Most players would like to get an edge in this game and finding one is very difficult. Like doing the New York Times puzzle, figuring out what works for a horse and what does not is a tough task. It takes time, often, a lot of time to figure out what works for a horse. Does it like turf over dirt? or dirt over turf? or is it an oddball that likes the poly?
Will the horse like sprints, routes or long routes? And what is the ideal distance? There are some 25 distances from 4.5 furlongs up to 16 furlongs. Then you have to figure out if it likes a wet track or a dry one, or maybe it just don’t care. Is there a jockey that works better than others? Does a particular track pull better results for the horse? By the time you run every scenario, the horse will be in a wheel chair.
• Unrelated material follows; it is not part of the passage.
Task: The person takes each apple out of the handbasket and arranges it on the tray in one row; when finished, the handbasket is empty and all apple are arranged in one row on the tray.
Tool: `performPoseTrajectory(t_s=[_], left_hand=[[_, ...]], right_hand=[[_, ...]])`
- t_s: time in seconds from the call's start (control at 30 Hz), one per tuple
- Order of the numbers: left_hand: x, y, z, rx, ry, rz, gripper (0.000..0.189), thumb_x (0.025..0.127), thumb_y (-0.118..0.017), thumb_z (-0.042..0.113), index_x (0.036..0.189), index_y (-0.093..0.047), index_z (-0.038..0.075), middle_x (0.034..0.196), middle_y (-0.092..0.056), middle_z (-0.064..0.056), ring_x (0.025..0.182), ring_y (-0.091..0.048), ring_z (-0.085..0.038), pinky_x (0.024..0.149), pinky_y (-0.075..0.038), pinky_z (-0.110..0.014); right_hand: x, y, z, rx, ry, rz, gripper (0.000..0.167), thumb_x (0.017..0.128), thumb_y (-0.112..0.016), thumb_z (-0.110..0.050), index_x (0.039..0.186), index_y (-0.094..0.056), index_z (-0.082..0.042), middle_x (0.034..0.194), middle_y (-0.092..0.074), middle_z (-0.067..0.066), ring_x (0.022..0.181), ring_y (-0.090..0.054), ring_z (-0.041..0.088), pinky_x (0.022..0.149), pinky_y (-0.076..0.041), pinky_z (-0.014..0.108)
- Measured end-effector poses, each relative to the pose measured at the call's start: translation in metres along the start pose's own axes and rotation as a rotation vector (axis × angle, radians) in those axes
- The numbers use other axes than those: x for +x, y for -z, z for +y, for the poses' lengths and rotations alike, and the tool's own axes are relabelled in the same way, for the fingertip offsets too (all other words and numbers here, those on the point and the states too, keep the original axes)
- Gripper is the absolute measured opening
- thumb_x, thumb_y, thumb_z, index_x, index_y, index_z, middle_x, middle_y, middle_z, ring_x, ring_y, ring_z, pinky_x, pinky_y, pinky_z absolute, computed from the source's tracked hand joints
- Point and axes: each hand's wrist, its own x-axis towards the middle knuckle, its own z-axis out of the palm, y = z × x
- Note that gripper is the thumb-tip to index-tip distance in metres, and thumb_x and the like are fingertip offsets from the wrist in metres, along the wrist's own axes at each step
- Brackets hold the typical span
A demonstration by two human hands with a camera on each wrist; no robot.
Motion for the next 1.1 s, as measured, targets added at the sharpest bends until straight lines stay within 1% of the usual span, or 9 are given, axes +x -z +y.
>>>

Is there really a way to get any type of advantage in the game. Breeding with top sires is one way. The game tries to resemble real life and in the real world, top sires produce way more stake winners. The game also will throw in stake winners to lessor known sires, but hitting the jackpot with one of those is just like real life, it often does not come.
There are some things you can do to get a win, such as sponsoring a race where you can set the track, surface and distance that may be ideal for your horse which could gain you an edge. Or run a quick hot race where there is a reduced likelihood of competition, but reward is less and where’s the fun if you are racing a bunch of CPU entrants?
One thing you can do is tinker with the Riding Style. This is a box that is set to Jockey Select by default which allows the jockey to determine if he should push the horse to the lead, sit in the middle of the field or relax on the backside. These settings can be altered by the trainer. If you have a horse that goes straight to the lead but get rips apart in the stretch, you might change the setting to 70 (where 100 is to lead and 0 is to trail). This may help conserve some energy. In general, it will take a lot of races to see how well a horse does and figure out how to set it properly, if it works at all. A 70 setting may not be enough, but a 60 may be ideal, or any number in between. Or nothing will work as the horse just wants to lead.
I have found a way to benefit with using this function and it works with only newly bred horses as long as that they have not yet raced. I’ve started testing this last year and my horses that are now 3-year olds have done better than horses with comparable breeding. What I have done over the past year was set the Riding Style before the horse makes it’s first start. To illustrate, Bags of Kash, shown below, has not had any settings tweaked. It’s nicely bred Awesome Again x AP Indy x Nureyev and has only one win with nothing else in 6 starts. Very much a headache to deal with at the moment.
Now President Kash, as you see displayed below, has won 3 starts in 6 tries. I have his setting at 25 which has positioned him towards the back end of the field in each race. Other than his DDS being Nijinsky 2nd, he’s pretty identical to the horse above. I have to say that there is no guarantee that setting the Early Speed will guarantee wins. You still have to put the horse in the correct class of racing where they will be competitive. Place them right and you should see better results.
This time, I’ll show off the better horse of two with similar breeding. With God Over Kash, I set him at 10, looking for a horse who could run hard in the late going. And he has done exactly that since establishing this setting prior to his first start. He’s done so well he just raced in stakes finishing second. He’s a nice runner out of Distorted Humor x AP Indy x Alydar.
Now his counter part, a horse I did not play with any of the speed settings is Kash Shack. In this case, this 3-year old has the exact same breeding but the results have been tremendously different. Kash Shack, unlike God Over Kash above, has yet to hit the board. His results are embarrassing and perhaps if I had set the racing style before his first race he would have been a much better racer.